Наемники не испытывали страха перед Просвещенными. Все знали, что Каскар – всего лишь марионетка, что после его восшествия на трон истинным правителем будет Очалл. Олироун оказался в серьезной опасности. Настолько серьезной, что Текла согласилась выйти замуж за слабого и несамостоятельного наследника.
– Она пошла в Рощу, – сказала Гришильда. – И там разговаривала со Слышащей. Слышащая сделала предсказание. Была найдена только одна дорога – брак Теклы с наследником Улада. Во всех остальных направлениях – гибель. Потому что Просвещенные не пользуются своей Силой, чтобы спасти какое-нибудь государство, не принимают ничьей стороны. Если так поступать, говорят они, Сила покинет их. Они дают советы, но не поддерживают тех, кто обращается к ним. Каждый мужчина и каждая женщина должны решать за себя. Но, должно быть, какое-то предупреждение моя дорогая госпожа получила: в Лом она отправилась в торжестве, а не в отчаянии.
– Но ты сказала, – заметил Рамсей, – что Просвещенный сейчас советник матери-императрицы. Если они не принимают ничью сторону…

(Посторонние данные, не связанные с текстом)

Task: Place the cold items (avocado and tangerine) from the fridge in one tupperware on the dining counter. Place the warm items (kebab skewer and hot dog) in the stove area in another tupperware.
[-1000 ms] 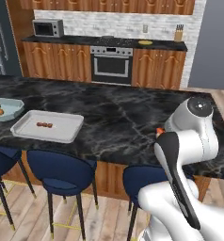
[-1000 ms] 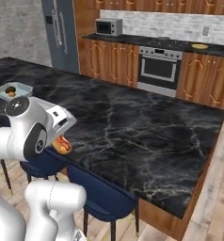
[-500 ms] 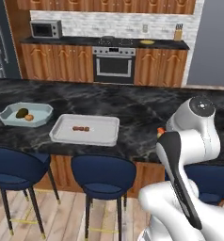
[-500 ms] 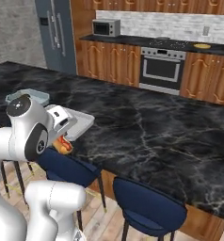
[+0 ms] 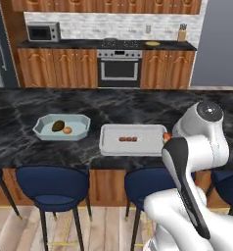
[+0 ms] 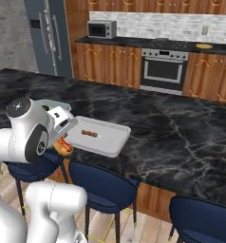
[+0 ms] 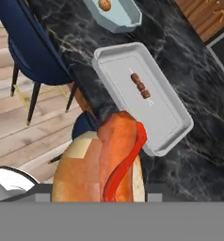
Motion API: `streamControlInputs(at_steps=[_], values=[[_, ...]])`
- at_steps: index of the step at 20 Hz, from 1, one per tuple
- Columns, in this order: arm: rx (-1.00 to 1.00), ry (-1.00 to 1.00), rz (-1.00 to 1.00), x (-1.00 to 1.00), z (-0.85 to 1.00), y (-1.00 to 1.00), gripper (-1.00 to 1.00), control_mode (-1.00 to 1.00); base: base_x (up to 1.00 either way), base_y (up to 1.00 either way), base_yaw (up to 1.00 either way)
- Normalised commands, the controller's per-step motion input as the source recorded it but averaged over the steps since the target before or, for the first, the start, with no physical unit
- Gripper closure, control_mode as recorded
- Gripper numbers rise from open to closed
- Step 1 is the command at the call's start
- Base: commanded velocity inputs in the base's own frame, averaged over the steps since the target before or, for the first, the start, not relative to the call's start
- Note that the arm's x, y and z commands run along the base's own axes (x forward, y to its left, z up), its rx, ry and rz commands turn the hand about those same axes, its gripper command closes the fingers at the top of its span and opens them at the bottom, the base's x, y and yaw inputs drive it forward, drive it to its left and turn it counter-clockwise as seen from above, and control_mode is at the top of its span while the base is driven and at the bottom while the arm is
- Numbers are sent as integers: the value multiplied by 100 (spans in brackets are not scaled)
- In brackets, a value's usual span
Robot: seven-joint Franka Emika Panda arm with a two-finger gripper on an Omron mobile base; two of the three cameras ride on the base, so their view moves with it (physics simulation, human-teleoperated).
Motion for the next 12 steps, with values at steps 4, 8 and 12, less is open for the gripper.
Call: streamControlInputs(at_steps=[4, 8, 12], values=[[0, 0, 0, 0, 0, 0, 100, 100, 64, 81, -50], [0, 0, 0, 0, 0, 0, 100, 100, 81, 62, -44], [0, 0, 0, 50, 0, 7, 100, -100, 50, 17, -8]])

– Это так. Он может давать советы. Советовать, но не действовать на благо Улада. Однако какие советы он дает, мы не знаем. Ведь Просвещенные смотрят на жизнь не так, как мы. Только им виден рисунок в путанице, которая нам кажется загадкой. И часто их совет может привести человека к беде. А они тем не менее утверждают, что в этой беде лежат семена будущего добра. Поэтому не каждый человек и не каждый правитель решается просить их о предсказании. Моя госпожа сделала это, потому что боялась за судьбу Олироуна. Не знаю, что ей сказали, знаю только, что ей показали ее выбор…
Гришильда оказалась права в своих догадках о том, когда ее госпожа прибудет в Килсит. Но Текла появилась не в фургоне, запряженном вапити, а во флаере, который коснулся земли перед самым входом в дом и, как только она вышла, немедленно взлетел в воздух и сразу потерялся над лесом в лучах заходящего солнца.

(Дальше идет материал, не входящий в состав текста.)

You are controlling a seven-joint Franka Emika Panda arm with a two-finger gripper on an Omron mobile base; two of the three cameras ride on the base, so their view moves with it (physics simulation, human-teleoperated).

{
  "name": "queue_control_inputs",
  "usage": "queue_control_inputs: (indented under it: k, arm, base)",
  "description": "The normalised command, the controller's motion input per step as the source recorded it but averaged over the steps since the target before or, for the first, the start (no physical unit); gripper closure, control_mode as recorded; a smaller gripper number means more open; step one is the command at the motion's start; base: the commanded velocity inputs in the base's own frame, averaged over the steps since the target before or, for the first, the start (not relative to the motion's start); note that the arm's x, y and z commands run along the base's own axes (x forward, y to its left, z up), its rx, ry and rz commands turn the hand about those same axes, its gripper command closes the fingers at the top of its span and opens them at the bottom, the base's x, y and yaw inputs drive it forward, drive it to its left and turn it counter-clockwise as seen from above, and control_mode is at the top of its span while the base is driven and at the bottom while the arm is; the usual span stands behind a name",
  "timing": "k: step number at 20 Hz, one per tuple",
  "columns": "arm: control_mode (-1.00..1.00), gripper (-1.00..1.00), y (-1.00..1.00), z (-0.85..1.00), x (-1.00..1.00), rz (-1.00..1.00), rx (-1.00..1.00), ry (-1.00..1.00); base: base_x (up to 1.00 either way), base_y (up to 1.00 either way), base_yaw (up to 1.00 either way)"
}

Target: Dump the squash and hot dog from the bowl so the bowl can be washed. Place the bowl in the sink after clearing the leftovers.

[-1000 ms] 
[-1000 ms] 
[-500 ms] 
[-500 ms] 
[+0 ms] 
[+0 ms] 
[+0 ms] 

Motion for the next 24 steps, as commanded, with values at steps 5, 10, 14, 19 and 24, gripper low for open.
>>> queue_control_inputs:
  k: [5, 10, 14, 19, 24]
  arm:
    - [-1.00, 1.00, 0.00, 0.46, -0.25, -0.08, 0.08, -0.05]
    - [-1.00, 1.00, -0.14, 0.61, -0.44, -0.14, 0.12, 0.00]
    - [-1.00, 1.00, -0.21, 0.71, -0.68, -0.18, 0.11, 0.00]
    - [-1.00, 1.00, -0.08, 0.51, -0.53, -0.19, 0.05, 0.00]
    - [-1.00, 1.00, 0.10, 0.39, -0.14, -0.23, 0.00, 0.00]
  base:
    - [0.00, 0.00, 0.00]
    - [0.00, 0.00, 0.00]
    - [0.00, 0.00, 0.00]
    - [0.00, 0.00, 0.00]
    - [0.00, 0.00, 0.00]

Гришильда с приветственными возгласами подбежала к ней, схватила руку хозяйки, сначала поцеловала ее, потом прижала к груди. Слезы побежали из ее глаз. И Рамсей понял, что, несмотря на внешнее спокойствие, женщину все эти дни мучила тревога за девушку, которую она явно любит. Текла поцеловала ее в щеку и свободной рукой потрепала по плечу. Но и ее глаза блестели, словно от непролитых слез. Потом она посмотрела туда, где стоял Рамсей, и приветственно подняла руку.
Он поклонился, но не подошел к ним. Хоть его мучило нетерпение, инициатива должна принадлежать девушке. Сейчас не время задавать вопросы.
К вопросам они перешли только после ужина, когда Эмека и ее старшая дочь убрали со стола и семья лесника удалилась в свои помещения, в тыльной части дома. Текла смотрела, как закрывается дверь за поклонившейся Эмекой, потом сразу повернулась к Рамсею.
– Наш лесной наряд идет тебе, кузен, – заметила она. – Но у нас мало времени. Я советовалась с Эдайс…
Он услышал, как шумно вздохнула Гришильда. Текла посмотрела на нее.
– Да, я снова попросила предсказания, дорогой друг. И… – Она подняла руки и опустила их на колени. – И оно осталось прежним, даже после смерти Каскара. Олироун и Улад должны сочетаться браком, чтобы мой народ получил в будущем безопасность. Это, разумеется, означает брак с Берталом, двоюродным братом принца Каскара. Что ж, я мало слышала о нем хорошего, но и плохого тоже немного.